* [DESCRIPTION OF THE TASK]
With the line containing "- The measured" as the starting point, output every line of the data below through its final line, character for character.

START DATASET CONTENT

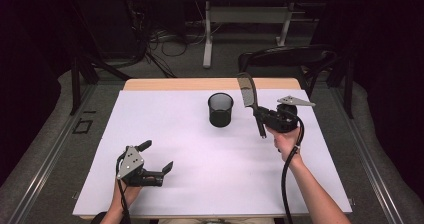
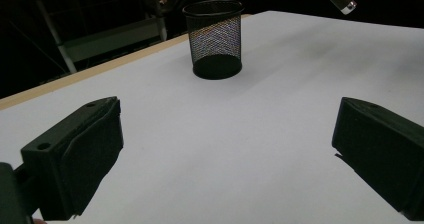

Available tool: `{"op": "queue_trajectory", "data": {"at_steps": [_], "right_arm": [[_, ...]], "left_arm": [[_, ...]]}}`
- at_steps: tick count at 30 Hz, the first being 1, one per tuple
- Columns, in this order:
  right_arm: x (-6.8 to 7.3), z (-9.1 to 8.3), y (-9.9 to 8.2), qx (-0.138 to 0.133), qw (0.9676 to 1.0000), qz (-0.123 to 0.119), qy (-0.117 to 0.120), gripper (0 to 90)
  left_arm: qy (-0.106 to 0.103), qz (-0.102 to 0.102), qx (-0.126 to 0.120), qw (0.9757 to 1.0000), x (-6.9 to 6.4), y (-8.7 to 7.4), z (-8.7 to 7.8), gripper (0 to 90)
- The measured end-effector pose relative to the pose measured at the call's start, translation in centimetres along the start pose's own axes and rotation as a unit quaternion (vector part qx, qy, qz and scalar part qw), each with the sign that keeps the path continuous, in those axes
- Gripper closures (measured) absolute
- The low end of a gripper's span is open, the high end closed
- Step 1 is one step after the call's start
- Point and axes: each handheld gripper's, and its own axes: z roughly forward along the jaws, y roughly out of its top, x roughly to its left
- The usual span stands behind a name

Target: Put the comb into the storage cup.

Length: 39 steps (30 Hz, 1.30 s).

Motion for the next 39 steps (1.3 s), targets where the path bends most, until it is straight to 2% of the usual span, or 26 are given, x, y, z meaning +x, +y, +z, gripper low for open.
{"op": "queue_trajectory", "data": {"at_steps": [7, 12, 21, 39], "right_arm": [[0.3, 0.3, 0.4, -0.007, 1.0000, -0.004, 0.004, 72.5], [0.5, 0.4, 0.7, -0.013, 0.9999, 0.002, 0.011, 72.6], [1.1, 0.7, 1.8, -0.021, 0.9997, -0.006, 0.013, 72.5], [1.6, 1.9, 2.9, -0.031, 0.9992, -0.018, 0.016, 72.5]], "left_arm": [[0.001, 0.001, 0.002, 1.0000, 0.0, 0.0, 0.2, 0.0], [0.004, 0.000, 0.004, 1.0000, 0.3, 0.0, 0.5, 0.0], [0.005, -0.003, 0.002, 1.0000, 0.2, 0.0, 0.3, 0.0], [0.002, -0.001, 0.001, 1.0000, 0.1, 0.0, 0.2, 0.0]]}}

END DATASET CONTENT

* [EXERCISE OUTPUT]
- The measured end-effector pose relative to the pose measured at the call's start, translation in centimetres along the start pose's own axes and rotation as a unit quaternion (vector part qx, qy, qz and scalar part qw), each with the sign that keeps the path continuous, in those axes
- Gripper closures (measured) absolute
- The low end of a gripper's span is open, the high end closed
- Step 1 is one step after the call's start
- Point and axes: each handheld gripper's, and its own axes: z roughly forward along the jaws, y roughly out of its top, x roughly to its left
- The usual span stands behind a name

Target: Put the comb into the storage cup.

Length: 39 steps (30 Hz, 1.30 s).

Motion for the next 39 steps (1.3 s), targets where the path bends most, until it is straight to 2% of the usual span, or 26 are given, x, y, z meaning +x, +y, +z, gripper low for open.
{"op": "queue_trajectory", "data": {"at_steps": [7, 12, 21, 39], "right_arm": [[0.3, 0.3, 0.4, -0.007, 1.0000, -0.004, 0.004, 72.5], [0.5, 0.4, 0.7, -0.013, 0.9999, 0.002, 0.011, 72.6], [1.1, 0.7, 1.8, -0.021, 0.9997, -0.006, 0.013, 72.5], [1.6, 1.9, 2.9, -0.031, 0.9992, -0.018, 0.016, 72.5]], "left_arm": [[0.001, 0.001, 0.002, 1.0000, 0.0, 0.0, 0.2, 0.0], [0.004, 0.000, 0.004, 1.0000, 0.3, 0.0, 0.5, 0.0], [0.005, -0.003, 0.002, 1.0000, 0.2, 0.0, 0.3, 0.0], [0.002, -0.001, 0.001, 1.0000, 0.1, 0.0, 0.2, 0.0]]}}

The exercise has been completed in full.